Pergunta:
Durante a tradução dum texto deparei-me com a frase «enquanto crianças, não tivemos opção.» e fiquei na dúvida se o correcto não seria mais «Em crianças, não tivemos opção».No entanto, esta segunda não me soa tão bem como a primeira.
Alterar para «Enquanto éramos crianças (...)», parece-me um pouco rebuscado. Podem esclarecer, por favor?
Um grande obrigado pelo vosso excelente trabalho!
Resposta:
É uma construção possível e correta – uma elipse de «enquanto fomos/éramos crianças» –, embora a que tenha mais tradição seja efetivamente «em criança»/«em crianças».
Enquanto é geralmente uma conjunção subordinativa temporal («enquanto estive no campo, a minha mãe tratou-me das crianças», dicionário da Academia das Ciências de Lisboa). É também corrente a introduzir uma contraposição: «Ela leva uma vida regalada, enquanto eu me farto de trabalhar», idem, ibidem).
Contudo, enquanto ocorre também antes de substantivo, para marcar «[uma perspetiva limitadora sob a qual se encara alguém ou alguma coisa»: «ele, enquanto escritor, não tem grande mérito»; cf. idem, ibidem)1. O caso de «enquanto crianças» corresponderá a este segundo caso, muito embora mantenha o valor temporal associado ao uso oracional da conjunção, podendo a expressão ser até parafraseada por uma oração – «enquanto [fomos/éramos] crianças» –, o que permite sugerir que a estrutura mais sintética constitui uma elipse.
Seja como for, trata-se de uma construção que encontra exemplos literários:
(1) «Lembrava-se do seu isolamento, enquanto criança» [Abel Botelho (1854-1917), Fatal Dilema, 1917 in Corpus do Português, de Mark Davies].

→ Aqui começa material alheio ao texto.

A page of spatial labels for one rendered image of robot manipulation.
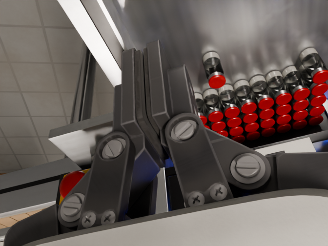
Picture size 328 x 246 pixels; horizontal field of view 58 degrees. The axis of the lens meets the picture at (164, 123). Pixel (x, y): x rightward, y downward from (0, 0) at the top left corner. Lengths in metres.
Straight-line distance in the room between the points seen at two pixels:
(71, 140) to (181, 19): 0.28
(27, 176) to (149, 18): 0.44
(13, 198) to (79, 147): 0.19
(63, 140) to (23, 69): 1.14
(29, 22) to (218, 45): 1.16
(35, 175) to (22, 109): 1.23
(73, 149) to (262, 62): 0.34
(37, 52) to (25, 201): 1.02
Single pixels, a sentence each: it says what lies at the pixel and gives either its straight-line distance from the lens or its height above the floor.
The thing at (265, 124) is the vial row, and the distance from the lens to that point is 0.45.
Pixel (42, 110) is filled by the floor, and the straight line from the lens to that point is 1.84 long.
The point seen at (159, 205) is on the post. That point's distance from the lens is 0.37.
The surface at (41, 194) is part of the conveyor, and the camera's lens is 0.63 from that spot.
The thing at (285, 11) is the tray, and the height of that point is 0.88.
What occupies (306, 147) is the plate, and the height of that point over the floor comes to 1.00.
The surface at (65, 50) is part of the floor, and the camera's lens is 1.51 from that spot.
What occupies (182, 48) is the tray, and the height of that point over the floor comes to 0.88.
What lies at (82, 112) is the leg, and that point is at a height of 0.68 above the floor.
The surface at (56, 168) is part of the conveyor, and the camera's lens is 0.63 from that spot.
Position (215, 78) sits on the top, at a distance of 0.36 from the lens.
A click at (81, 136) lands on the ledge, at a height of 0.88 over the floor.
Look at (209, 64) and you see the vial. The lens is 0.37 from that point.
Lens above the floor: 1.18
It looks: 39 degrees down
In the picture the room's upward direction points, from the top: 174 degrees clockwise
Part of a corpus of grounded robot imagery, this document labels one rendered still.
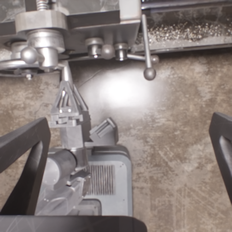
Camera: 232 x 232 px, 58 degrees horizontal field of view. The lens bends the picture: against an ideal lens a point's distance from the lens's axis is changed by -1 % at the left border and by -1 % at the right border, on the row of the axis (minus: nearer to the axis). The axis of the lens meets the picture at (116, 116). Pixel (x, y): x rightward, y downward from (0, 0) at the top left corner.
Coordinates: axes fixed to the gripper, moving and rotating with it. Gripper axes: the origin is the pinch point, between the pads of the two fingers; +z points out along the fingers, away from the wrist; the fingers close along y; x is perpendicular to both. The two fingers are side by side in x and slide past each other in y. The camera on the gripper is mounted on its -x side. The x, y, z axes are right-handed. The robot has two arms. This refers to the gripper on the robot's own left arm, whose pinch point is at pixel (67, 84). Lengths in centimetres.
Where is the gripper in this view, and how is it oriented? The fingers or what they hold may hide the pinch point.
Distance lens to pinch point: 50.6
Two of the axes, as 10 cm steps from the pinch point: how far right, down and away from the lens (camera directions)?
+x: -9.7, 0.6, 2.3
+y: -2.2, 1.1, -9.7
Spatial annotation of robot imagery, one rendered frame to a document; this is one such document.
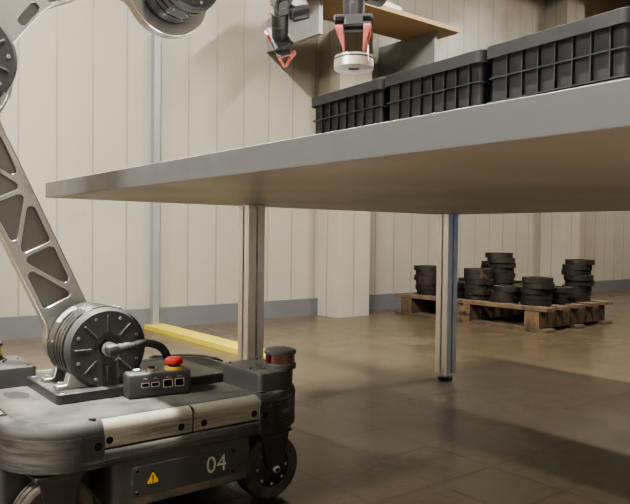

Quanto a «em criança», é outra construção de valor temporal, que também acha abonação literária:
(2) «Caramba! Esses analfabetos, esses mastigadores de lugares-comuns, esses tomadores de chá requentado e que lhes sabe a coisa fina, de não saberem o que seja chá, de em crianças nunca o cheirarem?» [Tomaz de Figueiredo (1902-1970), Noite das Oliveira...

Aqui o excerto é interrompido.